Bajo el influjo de la conversación de unos y el silencio de los otros, nació cierta posibilidad de que Jadeczka no se bañara… ¿Y por qué debía hacerlo? Cada quien en lo suyo… Algo surgió, pues, de parte suya… no un olor, claro que no, pero algo antipáticamente personal como el propio jugo… Lula parecía un perro de caza, con la expresión de ser la inocencia en persona, patatí y patatá… y Lulo la secundaba, tiru-liru-lá, tiru-liru-lá. Jadeczka permanecía silenciosa, como siempre no participaba… no obstante su manera de permanecer en esos momentos encerrada en sí misma, al margen, asumía las características de un repudio al baño. Y el silencio de Tolek era todavía peor, porque se sabía qué Tolek tenía tratos continuos con el agua, era con certeza un magnífico nadador. ¿Por qué entonces no abría la boca? ¿Quizá por no abandonarla, por no dejarla sola en su silencio?

—Oh, es como con…

Fue el sacerdote. Se movió como si hubiera estado incómodo en la silla y volvió de nuevo a su inmovilidad silenciosa, pero aquella intervención del todo inesperada produjo un efecto notable, y rompió el lululear de los Lulos, todos dirigieron la mirada hacia él. No sé si todos tuvieron la misma impresión: aquellos dedazos, la piel en la nuca tostada por el sol, la falta de refinamiento personal, sus cuitas, problemas, irritaciones, erupciones, todo, comprendido el forúnculo en la base de la nariz, lo unía con Edwiga; Edwiga y el cura, la negrura de la sotana y el manipuleo digital de él, los ojos de ella colmados de amor, la fe de él, el derecho de ella al amor, la falta de gracia de él, la humillación de ella, la mortificación de él, los derechos de ella, la desesperación de él, todo, todo se había mezclado en una comunión que era evidente y a la vez no lo era, que era y no era aprehensible, cada uno en su jugo y los dos en uno mismo, «cada quien en lo suyo».
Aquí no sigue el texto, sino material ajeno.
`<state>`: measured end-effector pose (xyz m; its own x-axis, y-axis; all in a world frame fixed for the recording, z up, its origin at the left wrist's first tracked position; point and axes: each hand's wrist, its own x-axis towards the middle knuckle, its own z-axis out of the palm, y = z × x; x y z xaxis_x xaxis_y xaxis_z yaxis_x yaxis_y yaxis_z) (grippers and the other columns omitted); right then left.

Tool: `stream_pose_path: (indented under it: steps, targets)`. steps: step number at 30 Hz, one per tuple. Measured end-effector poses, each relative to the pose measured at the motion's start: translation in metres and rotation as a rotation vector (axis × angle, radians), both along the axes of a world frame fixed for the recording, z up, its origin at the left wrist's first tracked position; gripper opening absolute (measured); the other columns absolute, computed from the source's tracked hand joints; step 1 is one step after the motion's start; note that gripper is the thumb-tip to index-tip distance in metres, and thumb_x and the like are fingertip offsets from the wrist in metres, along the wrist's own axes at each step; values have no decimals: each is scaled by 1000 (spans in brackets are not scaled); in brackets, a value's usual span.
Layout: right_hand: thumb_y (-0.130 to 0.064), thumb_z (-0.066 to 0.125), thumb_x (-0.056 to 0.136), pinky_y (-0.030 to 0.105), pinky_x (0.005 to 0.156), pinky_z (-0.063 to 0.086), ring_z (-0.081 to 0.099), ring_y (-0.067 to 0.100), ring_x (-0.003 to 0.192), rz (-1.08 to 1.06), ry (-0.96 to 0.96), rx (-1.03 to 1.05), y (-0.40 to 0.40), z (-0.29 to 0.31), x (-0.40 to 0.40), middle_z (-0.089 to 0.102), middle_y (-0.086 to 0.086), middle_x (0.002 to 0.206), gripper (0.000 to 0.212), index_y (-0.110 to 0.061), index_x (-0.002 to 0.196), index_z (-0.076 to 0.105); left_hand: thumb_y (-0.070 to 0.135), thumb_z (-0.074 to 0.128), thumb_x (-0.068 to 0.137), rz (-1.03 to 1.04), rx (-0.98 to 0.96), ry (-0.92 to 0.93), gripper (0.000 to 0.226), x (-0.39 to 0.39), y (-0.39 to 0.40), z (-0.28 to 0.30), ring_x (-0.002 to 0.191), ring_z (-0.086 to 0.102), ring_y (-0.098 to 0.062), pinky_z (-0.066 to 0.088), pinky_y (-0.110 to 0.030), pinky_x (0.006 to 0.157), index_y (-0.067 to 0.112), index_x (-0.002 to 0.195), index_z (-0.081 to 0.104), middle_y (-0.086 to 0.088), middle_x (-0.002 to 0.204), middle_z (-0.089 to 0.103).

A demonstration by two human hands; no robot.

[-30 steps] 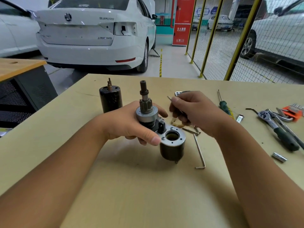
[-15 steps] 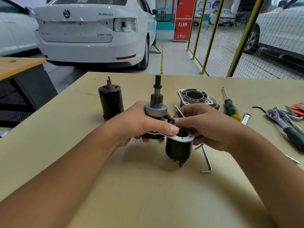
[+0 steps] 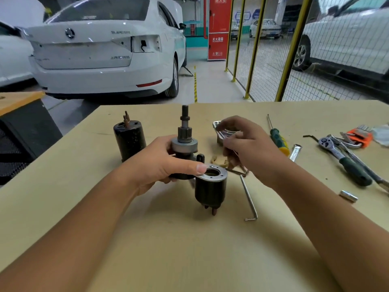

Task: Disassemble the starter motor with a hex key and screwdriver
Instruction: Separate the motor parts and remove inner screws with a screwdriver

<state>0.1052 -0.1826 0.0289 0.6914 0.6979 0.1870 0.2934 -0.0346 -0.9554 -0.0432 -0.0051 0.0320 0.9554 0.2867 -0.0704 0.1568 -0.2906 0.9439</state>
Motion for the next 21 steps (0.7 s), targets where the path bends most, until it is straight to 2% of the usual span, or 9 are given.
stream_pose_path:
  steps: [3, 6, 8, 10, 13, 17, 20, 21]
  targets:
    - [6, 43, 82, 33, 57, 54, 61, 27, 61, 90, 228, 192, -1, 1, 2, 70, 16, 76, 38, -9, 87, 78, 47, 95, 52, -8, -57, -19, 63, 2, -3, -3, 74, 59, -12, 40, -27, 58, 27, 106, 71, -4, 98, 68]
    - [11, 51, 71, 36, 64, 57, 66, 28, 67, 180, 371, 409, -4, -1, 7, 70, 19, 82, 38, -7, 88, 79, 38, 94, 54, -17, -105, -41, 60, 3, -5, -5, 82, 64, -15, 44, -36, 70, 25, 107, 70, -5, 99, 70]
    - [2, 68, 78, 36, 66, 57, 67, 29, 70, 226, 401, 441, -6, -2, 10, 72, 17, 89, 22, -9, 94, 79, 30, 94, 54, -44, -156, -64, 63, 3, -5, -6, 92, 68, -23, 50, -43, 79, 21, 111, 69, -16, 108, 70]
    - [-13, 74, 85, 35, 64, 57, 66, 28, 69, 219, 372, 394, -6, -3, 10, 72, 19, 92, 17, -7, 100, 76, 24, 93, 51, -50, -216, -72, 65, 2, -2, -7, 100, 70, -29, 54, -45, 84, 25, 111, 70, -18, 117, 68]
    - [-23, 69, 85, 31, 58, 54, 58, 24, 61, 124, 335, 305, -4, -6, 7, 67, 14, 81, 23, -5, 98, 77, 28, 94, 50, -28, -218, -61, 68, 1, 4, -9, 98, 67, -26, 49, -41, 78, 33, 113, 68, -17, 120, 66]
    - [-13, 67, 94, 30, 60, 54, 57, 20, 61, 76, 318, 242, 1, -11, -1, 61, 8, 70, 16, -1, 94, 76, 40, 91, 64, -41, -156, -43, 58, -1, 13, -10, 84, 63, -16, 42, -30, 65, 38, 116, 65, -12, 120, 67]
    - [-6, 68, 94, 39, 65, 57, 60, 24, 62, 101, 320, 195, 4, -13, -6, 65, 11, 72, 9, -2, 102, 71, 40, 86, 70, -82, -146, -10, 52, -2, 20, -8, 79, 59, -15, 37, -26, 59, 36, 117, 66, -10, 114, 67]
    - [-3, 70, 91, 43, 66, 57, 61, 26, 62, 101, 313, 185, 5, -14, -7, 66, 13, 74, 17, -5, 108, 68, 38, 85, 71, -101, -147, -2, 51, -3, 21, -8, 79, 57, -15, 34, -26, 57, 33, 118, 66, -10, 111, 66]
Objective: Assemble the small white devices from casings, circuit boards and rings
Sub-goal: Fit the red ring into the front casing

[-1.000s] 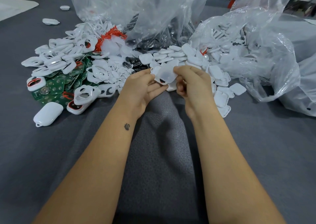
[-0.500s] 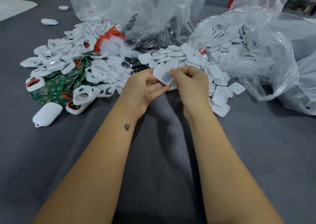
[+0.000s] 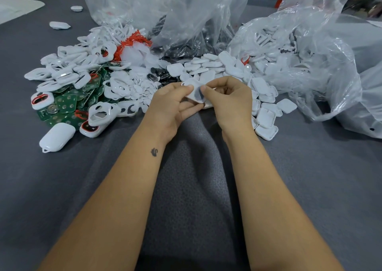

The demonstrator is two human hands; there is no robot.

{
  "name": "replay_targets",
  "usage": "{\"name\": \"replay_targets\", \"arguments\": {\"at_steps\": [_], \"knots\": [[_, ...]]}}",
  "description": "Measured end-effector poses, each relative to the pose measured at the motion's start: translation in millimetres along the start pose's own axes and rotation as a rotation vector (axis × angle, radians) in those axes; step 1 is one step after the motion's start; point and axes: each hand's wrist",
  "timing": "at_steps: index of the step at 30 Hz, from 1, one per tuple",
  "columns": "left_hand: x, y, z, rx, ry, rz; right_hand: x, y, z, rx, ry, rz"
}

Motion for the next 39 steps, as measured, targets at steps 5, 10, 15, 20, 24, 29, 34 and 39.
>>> {"name": "replay_targets", "arguments": {"at_steps": [5,10,15,20,24,29,34,39], "knots": [[0.4,-1.5,1.2,-0.011,0.013,0.058,1.9,0.6,-1.8,0.115,-0.089,0.069],[-0.6,-1.8,1.9,-0.021,0.005,0.074,2.8,3.7,-2.9,0.142,-0.222,-0.011],[-1.6,-0.4,1.9,-0.032,-0.011,0.031,-0.8,-0.1,-3.1,0.026,-0.175,-0.061],[-3.2,-1.1,5.3,-0.097,0.016,-0.025,-0.9,0.6,-2.9,-0.026,-0.102,-0.025],[-3.1,0.6,5.4,-0.063,0.033,-0.034,0.5,0.8,-0.8,-0.065,-0.04,-0.003],[-3.8,-0.2,4.6,0.061,-0.006,-0.019,1.7,0.6,1.2,-0.089,0.008,0.019],[-4.3,-0.2,1.4,0.159,-0.055,0.033,1.0,-0.6,0.8,-0.104,0.016,-0.02],[-4.2,1.2,1.5,0.148,-0.062,0.032,-1.3,-2.8,1.1,-0.113,0.024,-0.065]]}}
Point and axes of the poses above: each hand's wrist, its own x-axis towards the middle knuckle, its own y-axis out of the back of the hand, z = x × y, and after that the axes turned 13 degrees about x, right-handed
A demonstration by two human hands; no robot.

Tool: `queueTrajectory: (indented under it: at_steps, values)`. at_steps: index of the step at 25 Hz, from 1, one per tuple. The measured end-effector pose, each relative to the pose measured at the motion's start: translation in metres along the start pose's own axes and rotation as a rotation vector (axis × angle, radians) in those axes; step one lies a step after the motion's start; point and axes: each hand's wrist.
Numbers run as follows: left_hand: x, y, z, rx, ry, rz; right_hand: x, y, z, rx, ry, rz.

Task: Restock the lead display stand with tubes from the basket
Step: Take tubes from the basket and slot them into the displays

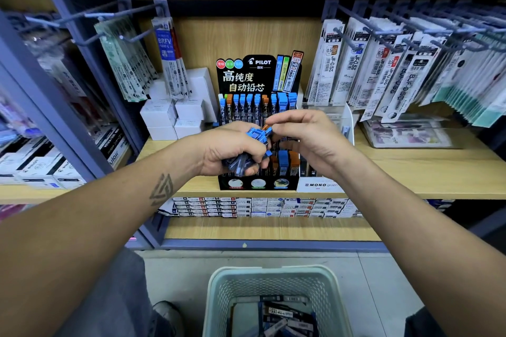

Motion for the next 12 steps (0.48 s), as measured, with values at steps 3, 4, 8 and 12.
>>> queueTrajectory:
  at_steps: [3, 4, 8, 12]
  values:
    - [0.0001, 0.0007, 0.0003, 0.005, -0.029, 0.023, 0.001, 0.0003, 0.0018, 0.048, -0.032, 0.05]
    - [0.0004, 0.0013, -0.0001, 0.003, -0.033, 0.033, 0.0018, 0.0005, 0.0026, 0.066, -0.045, 0.063]
    - [0.0017, 0.0043, -0.0019, 0.032, 0.01, 0.083, 0.0021, 0.001, 0.0064, 0.137, -0.128, 0.061]
    - [0.0003, 0.0052, -0.0009, 0.041, 0.04, 0.095, -0.003, -0.0003, 0.009, 0.185, -0.264, 0.001]
Point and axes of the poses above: each hand's wrist, its own y-axis away from the middle knuckle, its own x-axis out of the palm, z = x × y, and after that the axes turned 12 degrees about -y, right-handed
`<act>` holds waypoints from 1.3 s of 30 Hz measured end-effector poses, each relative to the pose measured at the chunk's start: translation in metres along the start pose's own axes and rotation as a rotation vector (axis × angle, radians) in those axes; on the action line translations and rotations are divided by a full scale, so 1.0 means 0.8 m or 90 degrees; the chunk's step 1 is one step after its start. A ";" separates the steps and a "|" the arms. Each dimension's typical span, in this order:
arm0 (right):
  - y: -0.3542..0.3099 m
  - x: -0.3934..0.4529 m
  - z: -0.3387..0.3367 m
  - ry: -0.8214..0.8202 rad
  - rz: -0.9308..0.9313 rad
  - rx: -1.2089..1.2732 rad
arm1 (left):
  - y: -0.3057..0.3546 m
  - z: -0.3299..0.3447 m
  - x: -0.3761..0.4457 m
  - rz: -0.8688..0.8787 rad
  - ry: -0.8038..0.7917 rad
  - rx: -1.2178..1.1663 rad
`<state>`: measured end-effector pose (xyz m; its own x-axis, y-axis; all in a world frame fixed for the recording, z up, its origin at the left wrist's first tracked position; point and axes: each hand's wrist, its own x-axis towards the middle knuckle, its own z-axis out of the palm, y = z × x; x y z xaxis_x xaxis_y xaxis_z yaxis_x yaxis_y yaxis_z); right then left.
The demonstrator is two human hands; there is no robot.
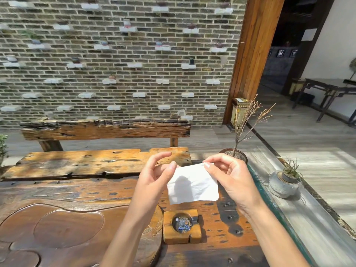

Comía pastel, dejé de comerlo porque ya no lograba pasar un bocado, observaba con la boca llena aquel… aquel… ¿cómo explicarme?, retorno hacia lo íntimo, el horror de mí mismo, mi suciedad, los propios delitos, el cerrarse en sí, la condenación de la propia compañía, oh, aquel desprecio, aquel yoísmo. E inmediatamente, una idea fulminante: aquello debía conducir al gato, el gato debía estar aquí… y de inmediato se me apareció el gato, sentí la presencia del gato enterrado, del gato estrangulado —colgado entre el gorrión y el palito, inmóviles allá—; crecía su presencia, se intensificaba su inmovilidad en un lugar abandonado, quedaba a nuestras espaldas. ¡Qué diabólica contradicción!

¡Mientras más lejos estás más cerca te encuentras! ¡Mientras más insignificante y absurda es una cosa más invasora y poderosa resulta! ¡Qué trampa, que endemoniado fenómeno! ¡Qué golpe!

¡El gato, el gato estrangulado… y colgado!